During a 24 hour period:
- 16 pages were requested 5 times
- 22 pages were requested 4 times
- 1 pages was requested 3 times
- 4 pages weere requested 2 times
Anyone care to comment? This seems like a *very* inefficient use of Google's and our resources.
Anyone else seeing this behaviour?
Thanks
Cheers
[validator.w3.org...]
It sounds like google is trying to crawl your pages, but is erroring out. More than likely seeing good content, and trying to index the page fully.....
thanks for your suggestions.
We are using Mambo which does not validate LOL.
I'm also seeing Header Response 200 OK for each of these Googlebot pageviews. I think this means the request was fulfilled (ie page was delivered OK).
I've also done some speed tests and they seem OK. We have several thousands viewers each week and they have not reported any difficulty accessing the site.
Strangely the site: command is giving us 10X the number of pages our site actually has.
Thanks
Cheers
{edit: should also add the Google index (cache date) is also updated regularly)
If Mambo does not validate, then you're either using a relatively old version or your TEMPLATE does not validate. Mambo 4.5 stable I believe was the first version that validated as XHTML 1.0 Transitional.
If you're running something earlier than that, you've got some serious security worries.
The sitemap on one site doesn't seem to be doing any damage, and the site is performing well enough in Google on its chosen keywords, but reflecting its state about three weeks ago.

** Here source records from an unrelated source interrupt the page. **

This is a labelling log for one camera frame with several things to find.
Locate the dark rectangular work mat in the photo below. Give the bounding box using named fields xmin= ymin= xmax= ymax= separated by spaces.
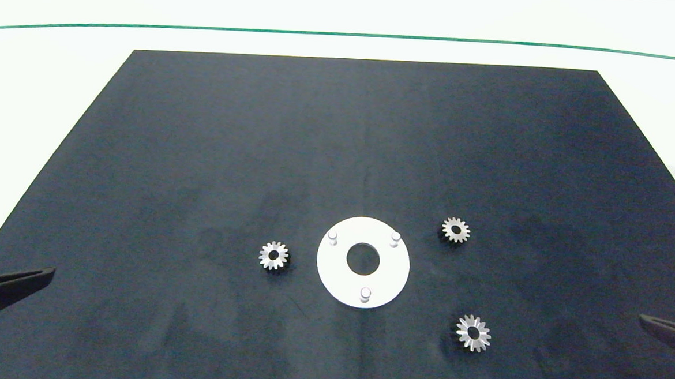
xmin=0 ymin=39 xmax=675 ymax=379

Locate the round white pin plate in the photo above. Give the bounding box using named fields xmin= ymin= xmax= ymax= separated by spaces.
xmin=314 ymin=214 xmax=413 ymax=312

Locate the small steel planetary gear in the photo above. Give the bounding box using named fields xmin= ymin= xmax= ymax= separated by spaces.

I've built an xml sitemap that reflects the status of each page on the site as perfectly as possible - including lastmods that reflect the genuine date of last change which is confirmed by the date of the page on the server, proper priorities, etc.
After each significant change, I upload the sitemap. If I resubmit it, Google downloads it within minutes. If I don't Google will pick it up on its regular 16-hour-or-so cycle.
But it never uses it - preferring to pound away time after time (sometimes 5 or 6 times a day) on the home page. Which would be fine, except that's pretty much a static page - the changes occur elsewhere.
Yahoo and MSN are up to date - both have crawled all changed pages and continue to sniff about in a sensible manner. It's just Google.
Anyway, I've written a piece of code that analyses crawler log entries and page age. It shows conclusively that Google is, on average, eight days behind. And you can't build an up-to-date index with old data.
Doubtless they would say this reflects general interest in my site - it ain't that important. But the reverse of the coin is that both Yahoo and MSN have current data and Google doesn't. I suspect if this sort of situation becomes known, many people will switch their search engine of choice.
As it is, this week over last, the percentage of Google referrals of the total (which is up slightly) is down 6 points.